* **Task description**
Pictures must be left out. Print the lines from the beginning of the material through the line holding "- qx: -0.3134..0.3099", exactly and nothing else.

* **Provided material**

BEGIN

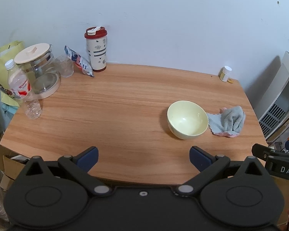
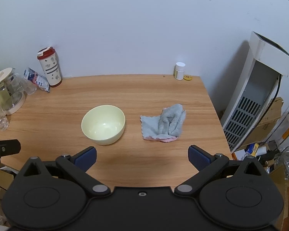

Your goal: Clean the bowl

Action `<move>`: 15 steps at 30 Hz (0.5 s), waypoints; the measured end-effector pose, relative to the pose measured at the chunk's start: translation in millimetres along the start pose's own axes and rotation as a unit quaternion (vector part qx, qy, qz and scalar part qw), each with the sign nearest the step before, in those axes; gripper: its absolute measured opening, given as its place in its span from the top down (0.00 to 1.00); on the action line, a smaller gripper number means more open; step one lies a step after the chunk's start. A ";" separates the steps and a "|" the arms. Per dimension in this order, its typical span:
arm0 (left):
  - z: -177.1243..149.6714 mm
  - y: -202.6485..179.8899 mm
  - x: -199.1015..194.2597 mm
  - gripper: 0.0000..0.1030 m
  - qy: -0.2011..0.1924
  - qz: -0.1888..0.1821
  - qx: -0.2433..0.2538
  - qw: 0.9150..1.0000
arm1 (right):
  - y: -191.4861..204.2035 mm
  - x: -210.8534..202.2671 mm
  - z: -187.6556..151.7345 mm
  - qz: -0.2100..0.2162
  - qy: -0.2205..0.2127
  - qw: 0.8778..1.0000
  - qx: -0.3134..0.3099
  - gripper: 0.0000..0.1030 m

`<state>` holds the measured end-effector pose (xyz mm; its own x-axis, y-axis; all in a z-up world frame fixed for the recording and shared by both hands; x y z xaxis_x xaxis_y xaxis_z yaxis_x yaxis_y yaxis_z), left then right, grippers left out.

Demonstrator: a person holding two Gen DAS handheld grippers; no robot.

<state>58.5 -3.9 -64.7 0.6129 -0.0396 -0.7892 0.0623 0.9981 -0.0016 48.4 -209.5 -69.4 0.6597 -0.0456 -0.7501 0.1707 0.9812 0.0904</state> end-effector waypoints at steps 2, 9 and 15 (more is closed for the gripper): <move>0.2 -0.1 0.5 0.00 0.001 -0.001 -0.002 1.000 | -0.9 0.1 0.0 -0.001 0.000 1.000 0.001 0.00; -0.4 0.2 1.7 0.00 0.003 -0.003 -0.004 1.000 | -1.5 -0.4 1.3 -0.004 -0.002 1.000 -0.001 0.00; -0.9 0.9 2.7 0.00 0.005 -0.005 -0.006 1.000 | -1.9 -1.0 1.9 -0.004 -0.004 1.000 0.003 0.00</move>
<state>59.6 -3.1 -67.4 0.6038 -0.0486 -0.7956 0.0593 0.9981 -0.0161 48.8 -211.7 -67.6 0.6642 -0.0545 -0.7456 0.1797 0.9797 0.0884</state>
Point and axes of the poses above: each gripper's, at about its wrist camera, not at the fingertips, and x roughly the way its jaws point, y to its left, z to its top, the point moved 8 cm from there along x, roughly the way its jaws point, and after that the axes turned 4 degrees about x, right-handed, at the moved point
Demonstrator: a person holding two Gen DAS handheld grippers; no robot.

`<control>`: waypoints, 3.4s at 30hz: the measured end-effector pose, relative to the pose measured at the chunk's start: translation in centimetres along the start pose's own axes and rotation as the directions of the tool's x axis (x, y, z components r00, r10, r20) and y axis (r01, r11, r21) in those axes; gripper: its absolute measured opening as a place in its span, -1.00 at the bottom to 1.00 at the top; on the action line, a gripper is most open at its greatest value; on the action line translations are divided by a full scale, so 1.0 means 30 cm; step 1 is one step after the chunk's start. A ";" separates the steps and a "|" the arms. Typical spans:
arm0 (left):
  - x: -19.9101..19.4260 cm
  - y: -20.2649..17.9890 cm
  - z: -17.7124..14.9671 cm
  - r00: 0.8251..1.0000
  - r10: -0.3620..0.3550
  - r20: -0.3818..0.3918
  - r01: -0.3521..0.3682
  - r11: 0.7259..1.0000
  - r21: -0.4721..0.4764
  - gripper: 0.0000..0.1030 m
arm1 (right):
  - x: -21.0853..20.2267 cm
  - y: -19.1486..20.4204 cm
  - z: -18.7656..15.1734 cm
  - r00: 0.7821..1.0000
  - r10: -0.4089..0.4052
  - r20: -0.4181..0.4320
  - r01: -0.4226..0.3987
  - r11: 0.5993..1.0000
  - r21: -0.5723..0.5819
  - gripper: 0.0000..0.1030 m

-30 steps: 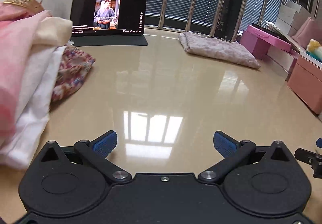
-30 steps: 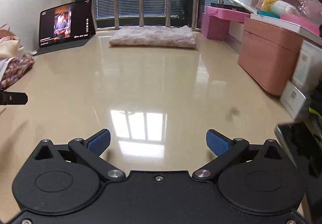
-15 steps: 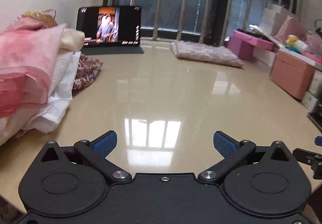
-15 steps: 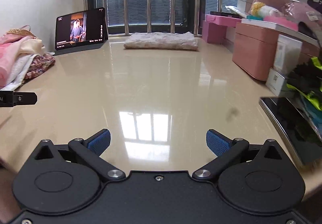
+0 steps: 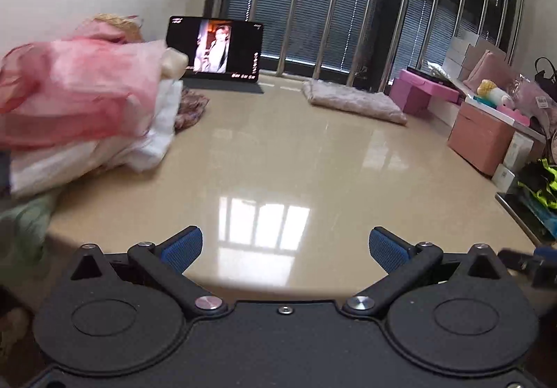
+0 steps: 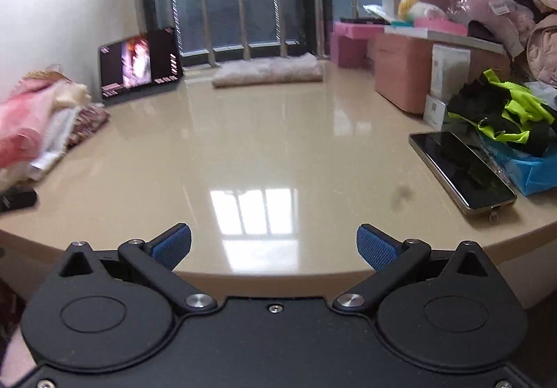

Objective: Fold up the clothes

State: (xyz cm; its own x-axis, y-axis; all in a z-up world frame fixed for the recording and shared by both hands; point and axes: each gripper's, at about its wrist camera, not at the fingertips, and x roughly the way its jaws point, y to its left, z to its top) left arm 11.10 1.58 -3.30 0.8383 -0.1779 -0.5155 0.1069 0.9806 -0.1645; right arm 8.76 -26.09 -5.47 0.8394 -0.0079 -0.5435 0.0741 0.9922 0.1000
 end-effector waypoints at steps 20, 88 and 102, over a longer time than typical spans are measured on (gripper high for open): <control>-0.384 -0.195 -0.177 0.988 0.065 0.141 -0.089 0.982 0.168 1.00 | -0.417 0.110 -0.148 0.986 0.125 0.110 -0.120 0.991 -0.052 0.99; -0.381 -0.154 -0.177 0.994 0.002 0.114 -0.014 0.994 0.109 1.00 | -0.374 0.089 -0.148 0.990 0.141 0.027 -0.140 0.990 -0.025 0.99; -0.377 -0.158 -0.181 0.994 0.001 0.105 -0.013 0.993 0.116 1.00 | -0.370 0.093 -0.149 0.990 0.141 0.023 -0.140 0.990 -0.023 0.99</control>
State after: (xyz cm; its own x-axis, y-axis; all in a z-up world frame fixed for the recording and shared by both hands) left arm -1.78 -1.51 -1.25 0.8899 -0.1674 -0.4244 0.1573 0.9858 -0.0591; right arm -2.75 -22.69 -2.89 0.8538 0.1290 -0.5044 -0.0568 0.9861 0.1561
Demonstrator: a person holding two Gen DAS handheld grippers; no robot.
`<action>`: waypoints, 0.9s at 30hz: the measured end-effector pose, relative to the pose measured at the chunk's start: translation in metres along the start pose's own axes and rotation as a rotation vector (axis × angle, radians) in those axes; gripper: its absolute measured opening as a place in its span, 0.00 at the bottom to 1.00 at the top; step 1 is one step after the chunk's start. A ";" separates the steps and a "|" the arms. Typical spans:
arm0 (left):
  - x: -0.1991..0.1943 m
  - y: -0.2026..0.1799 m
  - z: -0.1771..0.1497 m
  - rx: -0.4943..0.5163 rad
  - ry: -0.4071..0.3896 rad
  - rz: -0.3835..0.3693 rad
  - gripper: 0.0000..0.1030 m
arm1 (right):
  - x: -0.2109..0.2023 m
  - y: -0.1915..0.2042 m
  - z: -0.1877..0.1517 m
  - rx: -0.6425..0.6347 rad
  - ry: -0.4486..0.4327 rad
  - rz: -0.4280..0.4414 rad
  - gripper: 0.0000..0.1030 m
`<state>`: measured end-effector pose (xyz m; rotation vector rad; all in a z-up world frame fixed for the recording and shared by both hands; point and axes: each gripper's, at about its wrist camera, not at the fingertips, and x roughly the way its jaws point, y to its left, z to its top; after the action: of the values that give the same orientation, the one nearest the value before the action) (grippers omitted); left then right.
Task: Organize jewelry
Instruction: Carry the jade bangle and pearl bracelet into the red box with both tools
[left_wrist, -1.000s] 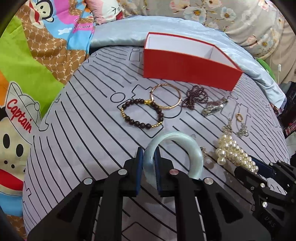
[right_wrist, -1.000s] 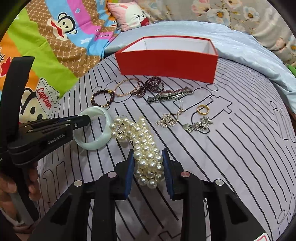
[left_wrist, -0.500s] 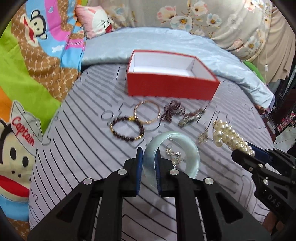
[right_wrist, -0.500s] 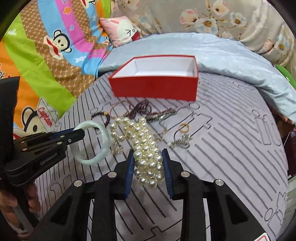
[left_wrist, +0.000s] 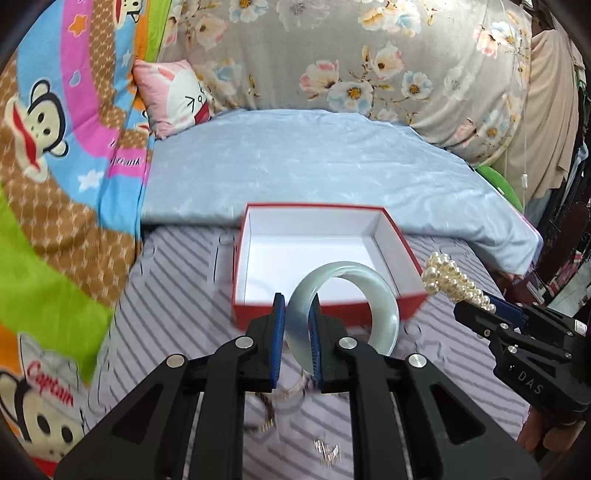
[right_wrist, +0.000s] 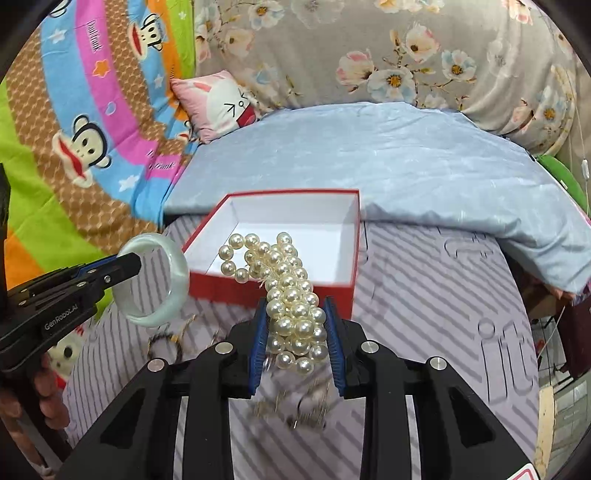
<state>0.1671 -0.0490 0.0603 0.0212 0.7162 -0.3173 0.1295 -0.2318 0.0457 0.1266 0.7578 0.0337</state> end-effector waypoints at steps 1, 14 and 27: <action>0.009 0.000 0.010 0.003 -0.008 0.001 0.12 | 0.010 -0.003 0.010 0.003 0.001 -0.003 0.27; 0.145 0.012 0.072 -0.027 0.062 0.014 0.12 | 0.137 -0.021 0.076 0.018 0.098 -0.032 0.27; 0.195 0.021 0.072 -0.031 0.129 0.046 0.12 | 0.181 -0.021 0.080 -0.004 0.169 -0.072 0.29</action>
<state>0.3580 -0.0924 -0.0137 0.0288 0.8473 -0.2625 0.3154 -0.2473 -0.0236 0.0933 0.9309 -0.0225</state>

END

* **Response**
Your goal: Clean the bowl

Action `<move>`: 15 steps at 30 Hz (0.5 s), waypoints; the measured end-effector pose, relative to the pose measured at the chunk's start: translation in millimetres along the start pose's own axes and rotation as a unit quaternion (vector part qx, qy, qz and scalar part qw), each with the sign nearest the step before, in those axes; gripper: its absolute measured opening, given as its place in its span from the top down (0.00 to 1.00); on the action line, a smaller gripper number means more open; step one lies a step after the chunk's start. A ";" separates the steps and a "|" the arms. Per dimension in this order, its typical span:
arm0 (left):
  - z: -177.1243..149.6714 mm
  - y: -202.6485..179.8899 mm
  - x: -199.1015..194.2597 mm
  - gripper: 0.0000..0.1030 m
  - qy: -0.2011..0.1924
  - qz: -0.1888..0.1821
  - qx: -0.2433..0.2538
  - qw: 0.9150..1.0000
arm1 (right):
  - y: -191.4861..204.2035 mm
  - x: -210.8534..202.2671 mm
  - z: -187.6556..151.7345 mm
  - qz: -0.2100..0.2162
  - qy: -0.2205..0.2127
  - qw: 0.8778..1.0000
  - qx: -0.3134..0.3099

Nothing more remains to be done for this exercise.